• **Work request**
Of all the lines below, return only those starting with the line holding "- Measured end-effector" and going on through the line holding "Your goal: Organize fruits", exactly as written.

• **Extracted information**
________________________

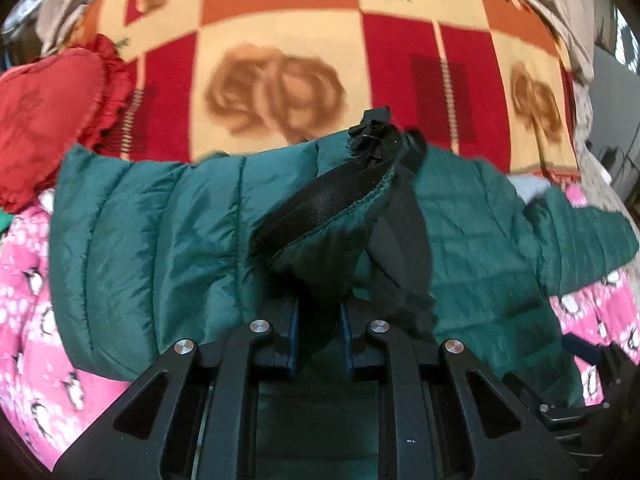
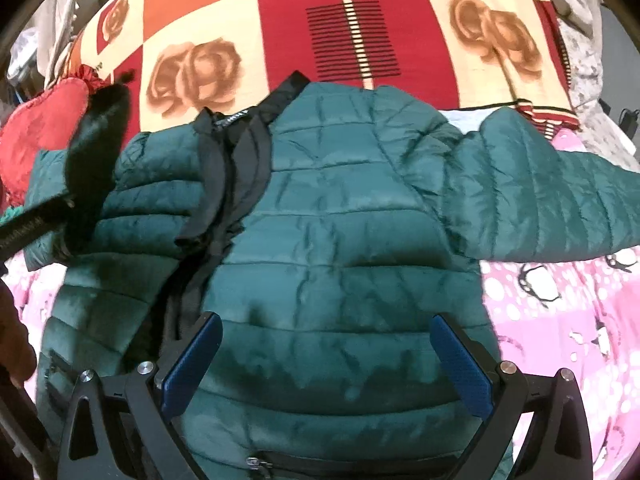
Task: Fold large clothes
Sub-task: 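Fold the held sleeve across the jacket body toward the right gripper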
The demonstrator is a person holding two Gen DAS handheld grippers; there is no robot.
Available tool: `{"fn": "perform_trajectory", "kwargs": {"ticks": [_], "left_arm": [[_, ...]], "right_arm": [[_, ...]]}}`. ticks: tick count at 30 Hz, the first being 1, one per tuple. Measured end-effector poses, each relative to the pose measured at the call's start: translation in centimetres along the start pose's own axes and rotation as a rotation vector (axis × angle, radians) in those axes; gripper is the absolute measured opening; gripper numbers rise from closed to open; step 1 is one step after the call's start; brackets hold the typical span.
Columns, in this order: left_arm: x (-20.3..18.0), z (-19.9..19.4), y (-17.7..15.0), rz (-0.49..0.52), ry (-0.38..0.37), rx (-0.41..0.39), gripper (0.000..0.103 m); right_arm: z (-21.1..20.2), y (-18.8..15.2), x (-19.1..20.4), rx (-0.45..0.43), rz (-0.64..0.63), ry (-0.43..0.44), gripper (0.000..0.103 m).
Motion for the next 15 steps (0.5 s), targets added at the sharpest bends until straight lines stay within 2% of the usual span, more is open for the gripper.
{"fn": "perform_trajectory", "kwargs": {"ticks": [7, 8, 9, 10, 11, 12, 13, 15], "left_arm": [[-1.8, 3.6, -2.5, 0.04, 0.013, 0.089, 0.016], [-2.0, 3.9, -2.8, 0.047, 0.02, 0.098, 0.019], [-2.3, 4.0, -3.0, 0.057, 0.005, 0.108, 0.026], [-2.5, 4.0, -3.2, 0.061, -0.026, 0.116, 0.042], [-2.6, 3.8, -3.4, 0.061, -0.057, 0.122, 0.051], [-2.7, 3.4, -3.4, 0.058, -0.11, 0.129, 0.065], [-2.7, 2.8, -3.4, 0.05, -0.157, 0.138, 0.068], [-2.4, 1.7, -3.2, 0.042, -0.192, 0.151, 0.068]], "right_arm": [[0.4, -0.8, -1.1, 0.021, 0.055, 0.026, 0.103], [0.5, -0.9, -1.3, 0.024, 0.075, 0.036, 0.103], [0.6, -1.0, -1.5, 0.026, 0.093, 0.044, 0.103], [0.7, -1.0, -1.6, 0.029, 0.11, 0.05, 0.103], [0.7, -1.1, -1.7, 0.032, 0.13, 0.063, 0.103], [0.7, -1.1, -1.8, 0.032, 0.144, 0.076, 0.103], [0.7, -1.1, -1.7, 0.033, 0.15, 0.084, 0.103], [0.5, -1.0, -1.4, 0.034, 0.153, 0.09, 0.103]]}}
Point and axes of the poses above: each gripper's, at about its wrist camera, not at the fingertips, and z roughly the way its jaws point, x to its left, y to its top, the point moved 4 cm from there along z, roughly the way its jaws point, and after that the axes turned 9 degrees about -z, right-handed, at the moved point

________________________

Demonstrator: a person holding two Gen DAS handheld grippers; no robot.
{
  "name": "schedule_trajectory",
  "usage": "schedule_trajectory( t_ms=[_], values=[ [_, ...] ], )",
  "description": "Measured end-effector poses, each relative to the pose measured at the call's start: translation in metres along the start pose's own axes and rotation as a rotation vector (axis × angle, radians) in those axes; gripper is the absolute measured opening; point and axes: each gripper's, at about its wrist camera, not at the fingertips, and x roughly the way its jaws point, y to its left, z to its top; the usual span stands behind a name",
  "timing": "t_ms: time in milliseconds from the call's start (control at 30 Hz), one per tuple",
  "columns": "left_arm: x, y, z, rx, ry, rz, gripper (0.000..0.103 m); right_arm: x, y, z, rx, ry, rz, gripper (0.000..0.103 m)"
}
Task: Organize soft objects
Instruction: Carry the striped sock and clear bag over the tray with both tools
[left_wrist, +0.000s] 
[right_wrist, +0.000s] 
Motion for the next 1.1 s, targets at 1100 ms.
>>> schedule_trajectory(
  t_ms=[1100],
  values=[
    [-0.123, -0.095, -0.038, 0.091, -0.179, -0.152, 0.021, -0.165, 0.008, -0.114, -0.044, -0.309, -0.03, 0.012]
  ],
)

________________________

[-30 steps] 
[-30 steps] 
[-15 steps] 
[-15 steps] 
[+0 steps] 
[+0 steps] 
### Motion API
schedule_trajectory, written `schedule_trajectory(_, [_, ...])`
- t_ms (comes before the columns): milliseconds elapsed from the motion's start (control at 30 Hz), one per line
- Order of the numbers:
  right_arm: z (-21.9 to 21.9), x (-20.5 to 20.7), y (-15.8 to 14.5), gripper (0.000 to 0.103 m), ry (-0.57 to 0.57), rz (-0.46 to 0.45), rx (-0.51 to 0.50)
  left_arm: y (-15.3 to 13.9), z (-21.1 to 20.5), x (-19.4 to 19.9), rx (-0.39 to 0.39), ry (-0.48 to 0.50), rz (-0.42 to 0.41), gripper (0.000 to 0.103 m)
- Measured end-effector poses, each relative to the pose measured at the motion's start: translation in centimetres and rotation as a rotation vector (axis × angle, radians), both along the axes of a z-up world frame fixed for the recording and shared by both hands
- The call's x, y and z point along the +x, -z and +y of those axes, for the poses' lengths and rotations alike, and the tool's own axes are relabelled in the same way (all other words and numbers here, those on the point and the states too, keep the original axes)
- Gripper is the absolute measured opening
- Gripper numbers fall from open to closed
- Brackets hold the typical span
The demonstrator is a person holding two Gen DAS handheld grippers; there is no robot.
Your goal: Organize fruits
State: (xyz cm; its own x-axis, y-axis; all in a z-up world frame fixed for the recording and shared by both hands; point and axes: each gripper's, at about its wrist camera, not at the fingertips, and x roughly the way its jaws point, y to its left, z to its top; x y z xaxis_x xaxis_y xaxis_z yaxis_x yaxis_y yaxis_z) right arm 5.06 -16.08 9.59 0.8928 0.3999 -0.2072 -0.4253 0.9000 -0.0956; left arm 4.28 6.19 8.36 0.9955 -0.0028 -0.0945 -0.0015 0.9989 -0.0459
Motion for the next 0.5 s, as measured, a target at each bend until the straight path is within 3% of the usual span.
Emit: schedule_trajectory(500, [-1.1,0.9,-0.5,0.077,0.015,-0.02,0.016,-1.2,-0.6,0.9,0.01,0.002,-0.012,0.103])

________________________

• **Your response**
- Measured end-effector poses, each relative to the pose measured at the motion's start: translation in centimetres and rotation as a rotation vector (axis × angle, radians), both along the axes of a z-up world frame fixed for the recording and shared by both hands
- The call's x, y and z point along the +x, -z and +y of those axes, for the poses' lengths and rotations alike, and the tool's own axes are relabelled in the same way (all other words and numbers here, those on the point and the states too, keep the original axes)
- Gripper is the absolute measured opening
- Gripper numbers fall from open to closed
- Brackets hold the typical span
The demonstrator is a person holding two Gen DAS handheld grippers; there is no robot.
Your goal: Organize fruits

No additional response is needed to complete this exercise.